• _EXERCISE INSTRUCTIONS_
From the entries that follow, reproduce exactly and only the lines from the line with "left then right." to the line with "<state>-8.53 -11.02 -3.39", endpoints included.
[GIVEN DATA Boundary: Start]
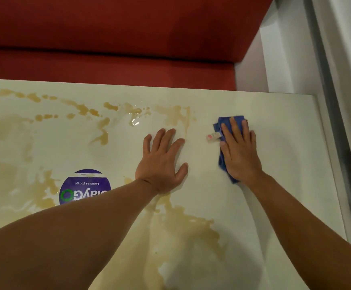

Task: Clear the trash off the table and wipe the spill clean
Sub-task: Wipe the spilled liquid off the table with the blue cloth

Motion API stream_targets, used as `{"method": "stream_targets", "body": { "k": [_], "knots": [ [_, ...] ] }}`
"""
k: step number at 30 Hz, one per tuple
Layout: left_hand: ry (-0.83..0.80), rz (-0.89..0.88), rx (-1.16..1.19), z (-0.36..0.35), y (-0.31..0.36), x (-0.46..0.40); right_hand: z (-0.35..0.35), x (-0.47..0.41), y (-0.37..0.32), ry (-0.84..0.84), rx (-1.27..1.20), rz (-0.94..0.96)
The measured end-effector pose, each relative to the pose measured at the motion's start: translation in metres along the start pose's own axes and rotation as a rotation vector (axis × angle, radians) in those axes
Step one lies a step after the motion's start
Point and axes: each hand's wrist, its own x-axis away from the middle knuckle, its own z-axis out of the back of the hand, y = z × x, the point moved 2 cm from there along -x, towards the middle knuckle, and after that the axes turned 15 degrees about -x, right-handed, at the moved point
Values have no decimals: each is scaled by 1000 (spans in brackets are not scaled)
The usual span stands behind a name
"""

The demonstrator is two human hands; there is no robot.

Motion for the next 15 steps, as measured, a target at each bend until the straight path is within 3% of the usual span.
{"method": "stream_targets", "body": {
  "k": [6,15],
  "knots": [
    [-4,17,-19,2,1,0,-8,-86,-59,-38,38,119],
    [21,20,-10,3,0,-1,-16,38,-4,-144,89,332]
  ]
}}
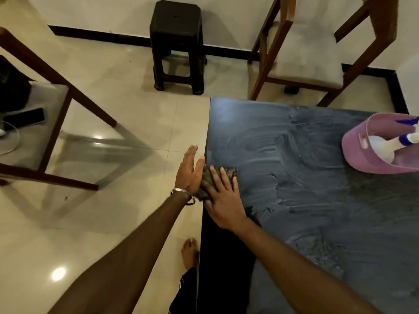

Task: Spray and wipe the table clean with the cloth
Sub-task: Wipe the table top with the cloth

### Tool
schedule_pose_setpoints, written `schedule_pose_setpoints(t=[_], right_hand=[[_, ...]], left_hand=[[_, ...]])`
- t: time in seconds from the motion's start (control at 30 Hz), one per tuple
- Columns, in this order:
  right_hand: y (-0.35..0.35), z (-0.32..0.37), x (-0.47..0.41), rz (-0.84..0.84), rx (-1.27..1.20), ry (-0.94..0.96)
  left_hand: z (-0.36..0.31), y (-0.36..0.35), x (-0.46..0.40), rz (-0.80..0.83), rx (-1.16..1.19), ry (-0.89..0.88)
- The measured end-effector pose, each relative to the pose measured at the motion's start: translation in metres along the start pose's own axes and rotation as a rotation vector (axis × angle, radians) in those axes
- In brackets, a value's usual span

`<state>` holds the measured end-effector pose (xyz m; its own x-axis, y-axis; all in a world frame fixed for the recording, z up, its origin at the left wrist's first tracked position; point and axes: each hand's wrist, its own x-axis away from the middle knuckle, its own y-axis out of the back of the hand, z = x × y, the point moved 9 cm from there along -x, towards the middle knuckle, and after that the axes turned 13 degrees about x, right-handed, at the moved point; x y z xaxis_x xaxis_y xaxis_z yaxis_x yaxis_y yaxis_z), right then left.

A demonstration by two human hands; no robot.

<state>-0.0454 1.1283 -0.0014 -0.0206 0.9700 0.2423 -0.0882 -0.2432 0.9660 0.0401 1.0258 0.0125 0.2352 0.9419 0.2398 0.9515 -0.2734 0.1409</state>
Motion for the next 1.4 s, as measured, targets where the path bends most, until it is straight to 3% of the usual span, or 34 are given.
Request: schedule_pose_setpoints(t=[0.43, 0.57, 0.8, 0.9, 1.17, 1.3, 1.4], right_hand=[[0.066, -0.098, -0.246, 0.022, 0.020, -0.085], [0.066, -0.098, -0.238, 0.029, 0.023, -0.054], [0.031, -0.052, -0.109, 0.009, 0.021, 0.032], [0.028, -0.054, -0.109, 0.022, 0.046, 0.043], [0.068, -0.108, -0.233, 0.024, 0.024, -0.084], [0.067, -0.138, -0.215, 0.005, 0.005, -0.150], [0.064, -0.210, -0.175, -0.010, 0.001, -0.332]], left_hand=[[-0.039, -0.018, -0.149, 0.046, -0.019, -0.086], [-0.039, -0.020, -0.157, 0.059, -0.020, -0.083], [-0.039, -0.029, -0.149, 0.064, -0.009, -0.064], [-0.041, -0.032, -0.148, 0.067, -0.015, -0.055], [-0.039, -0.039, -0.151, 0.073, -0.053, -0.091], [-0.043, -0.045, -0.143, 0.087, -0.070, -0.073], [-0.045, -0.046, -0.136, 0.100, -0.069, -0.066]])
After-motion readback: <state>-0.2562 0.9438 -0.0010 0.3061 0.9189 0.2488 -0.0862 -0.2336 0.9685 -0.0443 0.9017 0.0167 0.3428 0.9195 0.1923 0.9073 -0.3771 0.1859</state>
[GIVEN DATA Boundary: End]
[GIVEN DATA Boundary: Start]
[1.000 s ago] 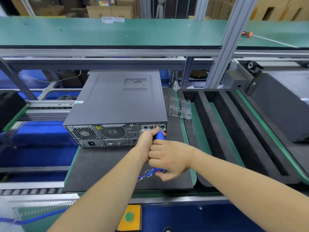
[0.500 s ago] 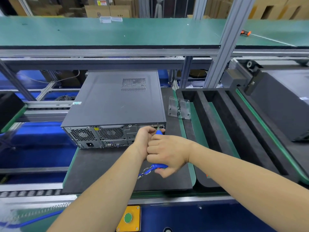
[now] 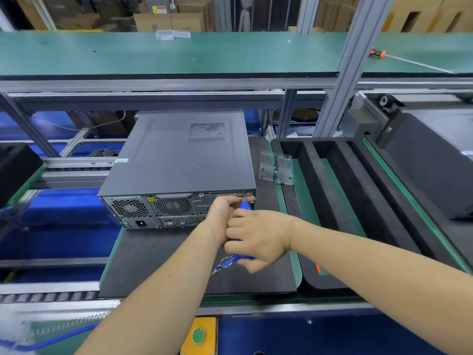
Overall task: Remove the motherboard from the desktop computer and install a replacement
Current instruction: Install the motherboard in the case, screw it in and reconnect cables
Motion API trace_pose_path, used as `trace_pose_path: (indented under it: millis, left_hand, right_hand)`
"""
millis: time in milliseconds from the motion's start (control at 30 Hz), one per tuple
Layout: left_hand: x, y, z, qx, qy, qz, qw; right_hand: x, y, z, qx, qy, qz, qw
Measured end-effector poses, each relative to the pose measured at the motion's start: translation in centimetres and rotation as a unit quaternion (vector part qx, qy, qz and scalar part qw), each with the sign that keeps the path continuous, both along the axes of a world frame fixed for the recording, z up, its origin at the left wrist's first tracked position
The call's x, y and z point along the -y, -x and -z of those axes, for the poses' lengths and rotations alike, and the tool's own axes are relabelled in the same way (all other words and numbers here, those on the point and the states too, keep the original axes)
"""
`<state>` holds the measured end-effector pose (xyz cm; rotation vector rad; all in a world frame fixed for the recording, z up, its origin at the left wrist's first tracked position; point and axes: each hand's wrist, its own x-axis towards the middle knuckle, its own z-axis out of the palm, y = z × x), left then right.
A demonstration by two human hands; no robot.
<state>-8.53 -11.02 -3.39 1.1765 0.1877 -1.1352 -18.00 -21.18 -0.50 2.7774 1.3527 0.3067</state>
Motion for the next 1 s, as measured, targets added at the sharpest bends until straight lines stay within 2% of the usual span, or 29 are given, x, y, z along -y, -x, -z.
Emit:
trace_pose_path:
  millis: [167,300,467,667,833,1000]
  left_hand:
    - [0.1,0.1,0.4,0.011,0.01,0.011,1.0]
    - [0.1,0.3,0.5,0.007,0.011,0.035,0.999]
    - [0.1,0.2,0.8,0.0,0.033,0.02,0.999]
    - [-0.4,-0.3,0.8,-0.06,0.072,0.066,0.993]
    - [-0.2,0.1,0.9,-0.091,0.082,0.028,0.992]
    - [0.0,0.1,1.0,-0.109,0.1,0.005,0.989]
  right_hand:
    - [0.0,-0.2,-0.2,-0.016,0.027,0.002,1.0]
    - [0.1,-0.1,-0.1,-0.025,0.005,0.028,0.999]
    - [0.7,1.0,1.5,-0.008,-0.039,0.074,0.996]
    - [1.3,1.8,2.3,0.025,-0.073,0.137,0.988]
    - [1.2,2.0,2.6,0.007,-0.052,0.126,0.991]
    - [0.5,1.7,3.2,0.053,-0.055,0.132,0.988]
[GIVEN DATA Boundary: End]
• _THE COMPLETED TASK_
`<state>` holds the measured end-effector pose (xyz cm; rotation vector rad; all in a world frame fixed for the recording, z up, its origin at the left wrist's first tracked position; point and axes: each hand's wrist, its own x-axis towards the middle knuckle, its own z-axis out of the palm, y = z × x), left then right.
A demonstration by two human hands; no robot.
<state>-8.53 -11.02 -3.39 1.1765 0.1877 -1.1352 -18.00 -21.18 -0.50 2.7774 1.3527 0.3067</state>

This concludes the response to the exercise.